Figure 6.High-calorie diets led to glomerular filtration barrier dysfunction and susceptibility to injury. A: high-calorie diet feeding resulted in filtration barrier dysfunction. In normal diet-fed fish, no signal was present from 500-kDa dextran uptake in proximal tubules, whereas 70-kDa dextran was filtered and reabsorbed. In high-calorie and high-calorie, high-fat diet-fed fish, the signal from the larger dextran colocalized with the smaller, indicating failure of size exclusion at the glomerulus. Colocalization was demonstrated by Spearman’s ranked correlation coefficient, with 1 = absolute colocalization and 0 = no colocalization. Scatterplots demonstrate the relative intensities of red (x-axis) versus green (y-axis) pixels. B: schematic representation of dietary preconditioning to metronidazole (MTZ) injury. Zebrafish were fed one of four diets for 8 wk prior to treatment with 2 mM MTZ for 24 h and were then allowed to recover for 72 h before euthanasia. C: proximal tubule green fluorescent protein (GFP) fluorescence (arrows) was present after low-dose MTZ injury in fish preconditioned with a high-calorie diet (high-calorie or high-calorie, high-fat diets) but not in those fed a normal diet (arrowheads indicate normal tubules). The high-fat diet-fed group is not shown, as effects were equivalent to normal diet. No fish in the normal diet- or high-fat diet-fed groups had observable GFP in the proximal tubules, while 20% and 40% of those in the high-calorie and high-calorie, high-fat diet-fed groups did, respectively. In C, 5 fish/group were evaluated. Data are presented as percentages of fish with GFP in the proximal tubules. Scale bars = 20 µm. HC, high-calorie diet; HCHF, high-calorie, high-fat diet; HF, high-fat diet; ND, normal diet.

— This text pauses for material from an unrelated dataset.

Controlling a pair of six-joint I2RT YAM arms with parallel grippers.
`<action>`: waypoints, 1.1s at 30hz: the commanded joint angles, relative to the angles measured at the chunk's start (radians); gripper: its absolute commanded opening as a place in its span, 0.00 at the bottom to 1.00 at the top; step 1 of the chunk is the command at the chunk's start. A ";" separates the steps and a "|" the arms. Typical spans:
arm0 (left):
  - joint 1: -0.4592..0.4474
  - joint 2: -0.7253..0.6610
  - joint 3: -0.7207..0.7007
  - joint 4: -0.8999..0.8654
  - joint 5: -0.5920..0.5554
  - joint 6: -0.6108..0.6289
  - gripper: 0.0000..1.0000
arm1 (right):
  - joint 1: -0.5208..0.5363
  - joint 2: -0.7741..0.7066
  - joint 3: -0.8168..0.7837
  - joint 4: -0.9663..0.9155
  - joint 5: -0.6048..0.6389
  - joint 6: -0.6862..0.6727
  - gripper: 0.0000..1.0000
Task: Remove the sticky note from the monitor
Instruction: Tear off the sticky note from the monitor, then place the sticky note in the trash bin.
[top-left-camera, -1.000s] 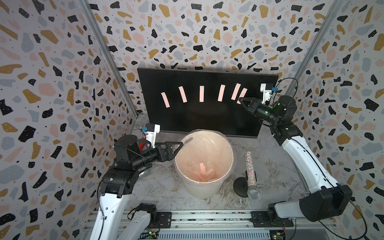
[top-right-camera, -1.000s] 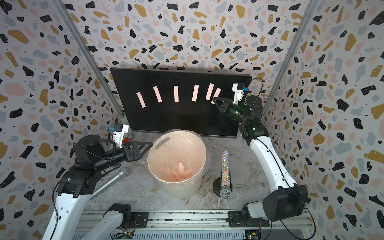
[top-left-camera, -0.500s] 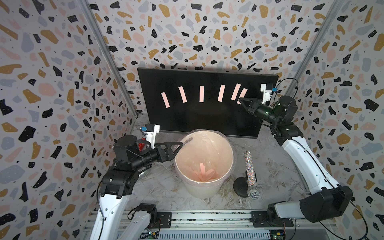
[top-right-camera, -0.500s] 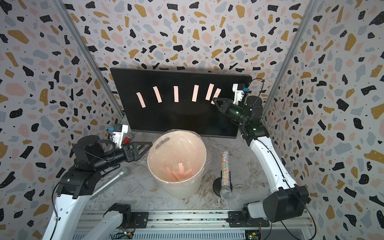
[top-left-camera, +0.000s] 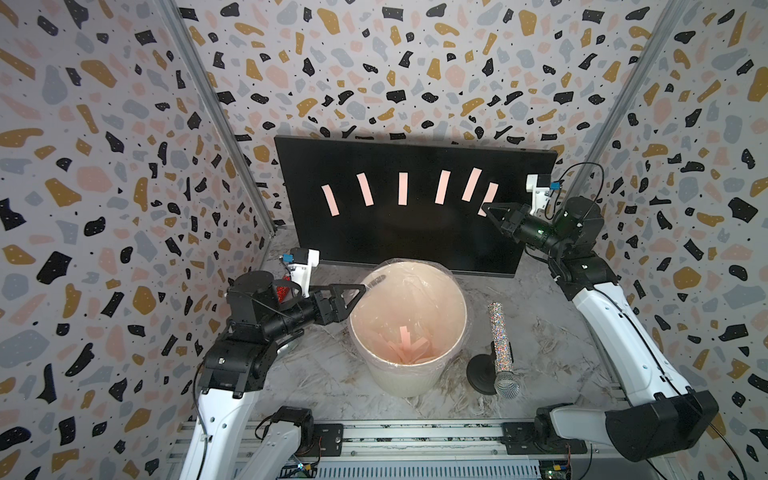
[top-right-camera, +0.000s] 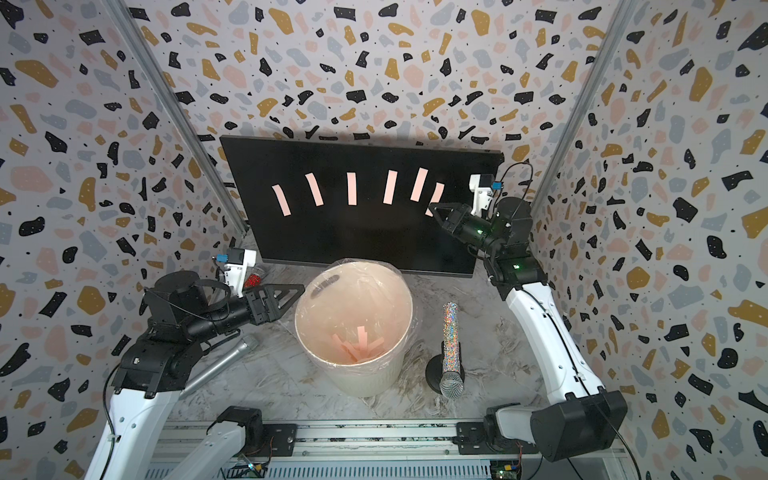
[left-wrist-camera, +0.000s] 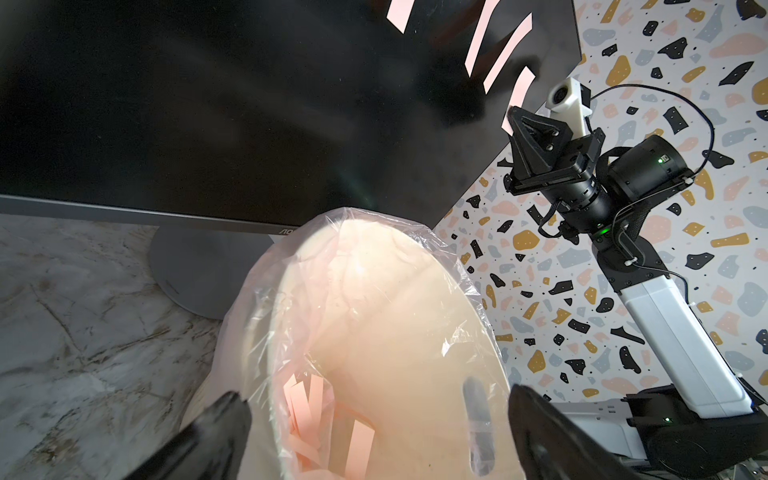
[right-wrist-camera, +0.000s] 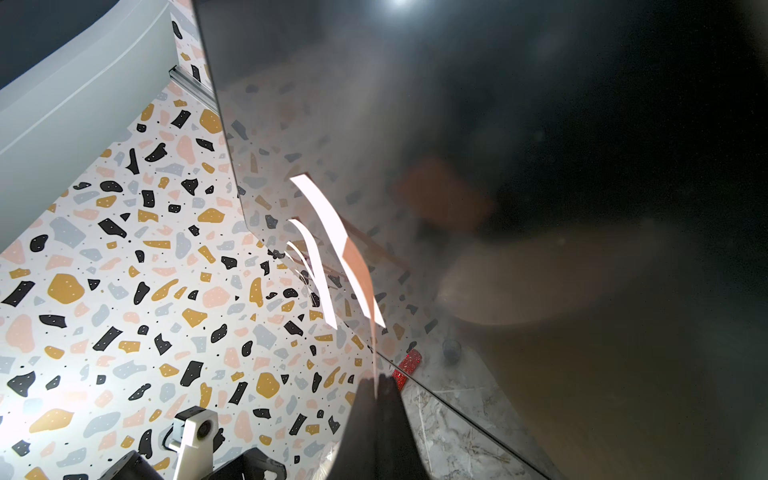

Figure 7.Calorie restriction ameliorated the pathological and functional changes caused by high-calorie diets. A: schematic of overfeeding and calorie restriction. Zebrafish were fed a high-calorie diet for 8 wk and then either continued on the high-calorie diet or transitioned to maintenance calories or calorie restriction for 4 wk and compared with fish fed a control diet throughout the 12 wk. B: high-calorie diet induced significant weight gain. Maintenance and calorie restriction diets resulted in slight weight loss, whereas continued high calorie feeding resulted in continued weight gain. C: glomerulomegaly receded with 4 wk of either maintenance or calorie restriction diet, with glomerular size similar to that of control diet-fed fish. High-calorie diet-fed fish continued to exhibit glomerulomegaly. At least 70 glomeruli from 3–4 fish/group were measured on hematoxylin and eosin (H&E)-stained sections. D: proximal tubular enlargement also returned to normal after 4 wk of maintenance or calorie restriction diet. At least 100 proximal tubules from 3−4 fish/group were measured on H&E-stained slides. E: filtration barrier function was restored after 4 wk of either maintenance or calorie restriction diet. High-calorie diet feeding resulted in the presence of 500-kDa dextran in the proximal tubules and glomerulomegaly at 12 wk. Reducing calories to maintenance or calorie-restricted levels eliminated dysfunctional filtration and resulted in normalization of glomerular size. Scale bars = 20 µm. In B, n = 6 fish/group. In C, >60 glomeruli per group were measured per group. In D, >100 tubular cross sections per group were measured. Data are presented as means ± SD. Statistical tests were as follows: Welch ANOVA with Dunnett’s multiple comparisons test. *P < 0.05 and **P < 0.01. CR, calorie-restrict diet; HC, high-calorie diet; MTN, maintenance diet; ND, normal diet.